» TASK INSTRUCTIONS
The complete listing should be restated word for word.

» RECORDED DATA
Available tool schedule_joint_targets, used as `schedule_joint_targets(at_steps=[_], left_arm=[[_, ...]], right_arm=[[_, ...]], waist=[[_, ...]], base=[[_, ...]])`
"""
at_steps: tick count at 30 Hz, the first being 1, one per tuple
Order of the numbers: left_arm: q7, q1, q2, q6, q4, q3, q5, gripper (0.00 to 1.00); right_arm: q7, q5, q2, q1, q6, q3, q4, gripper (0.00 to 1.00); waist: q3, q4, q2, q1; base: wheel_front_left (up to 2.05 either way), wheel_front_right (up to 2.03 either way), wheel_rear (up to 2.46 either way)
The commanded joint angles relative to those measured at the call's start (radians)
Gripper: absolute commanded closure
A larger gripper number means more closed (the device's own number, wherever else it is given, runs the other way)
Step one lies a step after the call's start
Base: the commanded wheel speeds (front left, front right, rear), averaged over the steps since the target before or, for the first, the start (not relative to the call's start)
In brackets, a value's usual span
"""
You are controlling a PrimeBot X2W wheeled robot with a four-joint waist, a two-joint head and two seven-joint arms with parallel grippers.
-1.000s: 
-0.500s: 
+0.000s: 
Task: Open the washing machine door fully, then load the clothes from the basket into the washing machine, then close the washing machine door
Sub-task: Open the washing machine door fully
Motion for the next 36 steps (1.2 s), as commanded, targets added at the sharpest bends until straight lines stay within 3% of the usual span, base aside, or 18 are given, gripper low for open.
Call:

» FINAL ANSWER
Available tool schedule_joint_targets, used as `schedule_joint_targets(at_steps=[_], left_arm=[[_, ...]], right_arm=[[_, ...]], waist=[[_, ...]], base=[[_, ...]])`
"""
at_steps: tick count at 30 Hz, the first being 1, one per tuple
Order of the numbers: left_arm: q7, q1, q2, q6, q4, q3, q5, gripper (0.00 to 1.00); right_arm: q7, q5, q2, q1, q6, q3, q4, gripper (0.00 to 1.00); waist: q3, q4, q2, q1; base: wheel_front_left (up to 2.05 either way), wheel_front_right (up to 2.03 either way), wheel_rear (up to 2.46 either way)
The commanded joint angles relative to those measured at the call's start (radians)
Gripper: absolute commanded closure
A larger gripper number means more closed (the device's own number, wherever else it is given, runs the other way)
Step one lies a step after the call's start
Base: the commanded wheel speeds (front left, front right, rear), averaged over the steps since the target before or, for the first, the start (not relative to the call's start)
In brackets, a value's usual span
"""
You are controlling a PrimeBot X2W wheeled robot with a four-joint waist, a two-joint head and two seven-joint arms with parallel grippers.
-1.000s: 
-0.500s: 
+0.000s: 
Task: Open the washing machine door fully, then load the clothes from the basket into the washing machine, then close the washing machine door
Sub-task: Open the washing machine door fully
Motion for the next 36 steps (1.2 s), as commanded, targets added at the sharpest bends until straight lines stay within 3% of the usual span, base aside, or 18 are given, gripper low for open.
Call:

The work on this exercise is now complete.